Montage (couple, sea and sleeping woman)
Fotografía: Morris Huberland |The New York Public Library | Dominio Público
Escrito por: Irving Berlín Villafaña
I
Amanece. Pequeñas hojas verdes,
ranas, saltan bajo el cielo. Los árboles eligen pájaros
para su eterno jolgorio.
Regreso a mí de un insolente viaje,
regreso de no saber a dónde fui, quién me poseyó
ni porque el polvo estira su canción
en mis piernas, a ver si estatuas.
Vuelve mi corazón a reconocer los azules, el pan,
las injusticias
y la risa de dios que me da vueltas. Todo el monte es orégano.
Estás en forma de última gota de arena.
Y no tengo ni una ilusión.
II
Tú eres mi otro.
Una luz que atrae a la sed, falso gemelo.
Ninguna parte para besar. Ninguna lámpara.
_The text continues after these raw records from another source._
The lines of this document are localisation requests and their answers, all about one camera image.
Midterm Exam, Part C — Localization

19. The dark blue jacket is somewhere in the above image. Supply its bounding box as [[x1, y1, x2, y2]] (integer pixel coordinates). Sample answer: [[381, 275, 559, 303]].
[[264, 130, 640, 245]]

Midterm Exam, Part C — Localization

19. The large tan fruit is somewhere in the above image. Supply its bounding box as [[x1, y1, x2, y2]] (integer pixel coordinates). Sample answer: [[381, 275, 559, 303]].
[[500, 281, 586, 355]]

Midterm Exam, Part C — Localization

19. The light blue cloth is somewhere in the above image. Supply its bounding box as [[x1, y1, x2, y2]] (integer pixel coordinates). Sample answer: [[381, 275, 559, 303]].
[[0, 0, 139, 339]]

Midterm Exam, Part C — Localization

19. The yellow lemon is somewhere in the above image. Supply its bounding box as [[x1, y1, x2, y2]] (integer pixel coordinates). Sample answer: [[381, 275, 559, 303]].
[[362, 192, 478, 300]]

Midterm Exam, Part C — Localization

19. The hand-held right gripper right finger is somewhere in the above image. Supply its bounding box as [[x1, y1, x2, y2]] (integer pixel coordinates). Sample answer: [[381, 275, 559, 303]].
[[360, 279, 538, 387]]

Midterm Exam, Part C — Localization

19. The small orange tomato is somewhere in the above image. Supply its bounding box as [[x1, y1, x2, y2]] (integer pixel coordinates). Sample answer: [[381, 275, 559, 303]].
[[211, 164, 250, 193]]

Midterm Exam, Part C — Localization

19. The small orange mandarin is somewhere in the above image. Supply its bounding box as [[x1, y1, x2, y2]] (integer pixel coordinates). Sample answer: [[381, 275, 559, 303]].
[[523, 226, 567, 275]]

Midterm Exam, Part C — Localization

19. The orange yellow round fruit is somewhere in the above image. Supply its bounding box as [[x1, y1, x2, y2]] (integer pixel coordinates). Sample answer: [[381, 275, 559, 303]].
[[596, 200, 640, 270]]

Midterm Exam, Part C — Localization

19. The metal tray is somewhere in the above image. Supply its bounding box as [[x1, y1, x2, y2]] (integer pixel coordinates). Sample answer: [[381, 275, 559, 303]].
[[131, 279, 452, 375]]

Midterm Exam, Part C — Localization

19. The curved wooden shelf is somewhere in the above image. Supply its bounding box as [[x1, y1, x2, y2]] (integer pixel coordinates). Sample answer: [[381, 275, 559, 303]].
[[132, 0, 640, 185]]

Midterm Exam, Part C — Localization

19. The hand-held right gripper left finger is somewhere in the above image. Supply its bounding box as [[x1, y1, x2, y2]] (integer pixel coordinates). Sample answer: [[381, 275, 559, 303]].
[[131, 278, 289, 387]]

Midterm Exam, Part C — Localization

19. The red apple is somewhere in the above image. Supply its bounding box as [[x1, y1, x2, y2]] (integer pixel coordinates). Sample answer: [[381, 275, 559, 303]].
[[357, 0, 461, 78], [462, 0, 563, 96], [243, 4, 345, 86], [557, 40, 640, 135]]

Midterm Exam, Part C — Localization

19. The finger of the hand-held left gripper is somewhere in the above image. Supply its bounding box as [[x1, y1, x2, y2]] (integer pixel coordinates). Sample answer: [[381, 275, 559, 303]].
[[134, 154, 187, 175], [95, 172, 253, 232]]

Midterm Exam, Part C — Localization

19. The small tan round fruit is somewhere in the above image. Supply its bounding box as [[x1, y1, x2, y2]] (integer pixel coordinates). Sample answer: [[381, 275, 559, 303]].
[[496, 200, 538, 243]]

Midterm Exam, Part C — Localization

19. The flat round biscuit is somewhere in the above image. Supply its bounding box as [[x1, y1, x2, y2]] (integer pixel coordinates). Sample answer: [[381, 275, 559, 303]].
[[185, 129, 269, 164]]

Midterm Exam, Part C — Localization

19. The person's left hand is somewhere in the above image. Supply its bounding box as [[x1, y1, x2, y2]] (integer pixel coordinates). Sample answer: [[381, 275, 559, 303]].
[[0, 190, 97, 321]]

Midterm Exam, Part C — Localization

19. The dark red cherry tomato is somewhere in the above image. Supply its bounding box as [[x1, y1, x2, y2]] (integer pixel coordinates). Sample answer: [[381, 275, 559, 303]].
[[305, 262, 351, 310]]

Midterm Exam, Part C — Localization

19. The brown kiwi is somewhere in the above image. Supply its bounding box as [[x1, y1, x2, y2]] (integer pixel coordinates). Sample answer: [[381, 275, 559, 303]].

Almohada vacía comiendo mis sueños,
eucalipto sin pecho,
escarcha, corcho,
tibieza de nubes que en ningún parque
se detiene.
III
Atitlán
Eres un viaje de ojeras, de idas y venidas;
paisajes inexplicables que no son volcanes ni laderas.
Eres pregunta. Siempre.
Velo impenetrable detrás de quién sabe si flor,
si noche de jazmines
si olores muestran el camino,
eres el misterio y la vida debajo de la falda
y refugio
si tocas una vez, tocaste el mundo.
Y con ese afán, a veces prefiero no tocar.
Aunque sé que el único mundo es el mío.
Nada es de nadie,
más que la sal es del mar. Y tú eres la mujer que mata los insectos.
A los insectos los matas. Al sol lo derrites.
La noche se vuelve líquida en Atitlán.
¿Cómo eres metiéndote en el sol, quién habla mejor,
entre los abetos y cipreses?
¿Las palabras, las cosas, los deseos de ti?
Tomé muchas fotos y cada noche tienes un collar distinto.
Apenas naufragué en tu sombra.
IV
Eres muy grande y bello para mí.
El suspiro más hondo no te toca.
Abro más los ojos,
para ver si entras y me invades y conquistas las verdes colinas
y cansado te duermo
con el escudo de hierro de los vencidos.
y alegre te escalo en la escalera de nubes.
Te oigo como un susurro de años
que canta a quien no soy y sigo esperando.
Tal vez una mañana de éstas
me digas algo que rompa este equipaje sin vestidos.
Eres muy grande y bello para mí,
que apenas soy el tiempo
en minúscula madera.
V
El borracho
Hay que vivir, lavarse los dientes, regar las plantas, vestir
los juncos.
Las muñecas rusas en la cómoda sonríen con la risa
múltiple de las Erinias.
No hay bebida que no purifique los vasos, vacíe los labios
y olvide su contenido.
Hay que vivir, jóvenes en la noche de licores, mujeres
devastadas por sus maridos, hijos sin memoria,
jubilados y poetas.
Hay, sí, que vivir, el amor no es un árbol frondoso
que crece fuera de nosotros.
Es el veneno de tu sangre buscando el epitafio exacto,
el refrán perdido, el recuerdo dulcificado en la mata de naranjos.
Es el precio de tu almohada donde duermes cada segundo
sin nadie. Pero cobija la tibieza de tus sueños.
VI
El tiempo es oro.
Bébetelo despacio, píntate la boca.
Quema el viento y el agua,
y sé aljibe donde sueña el sol.
No lo lleves mojado a los atardeceres,
ve seco para que vuelva a quemar
las copas.
Los anillos, los aretes de la realidad
también lucen con el agua sucia.
Y también de esa vas a beber.
VII
Es la noche. Es el pan:
(las migajas muestran el regalo del tiempo)
Me atoro al salir, llorando,
quizás por mi vocación de nada
o por el despoblado que antes no era una fiesta,
sino la plenitud dispersa.
Hoy salgo al jardín.
Y le doy gracias al agua en todas sus formas.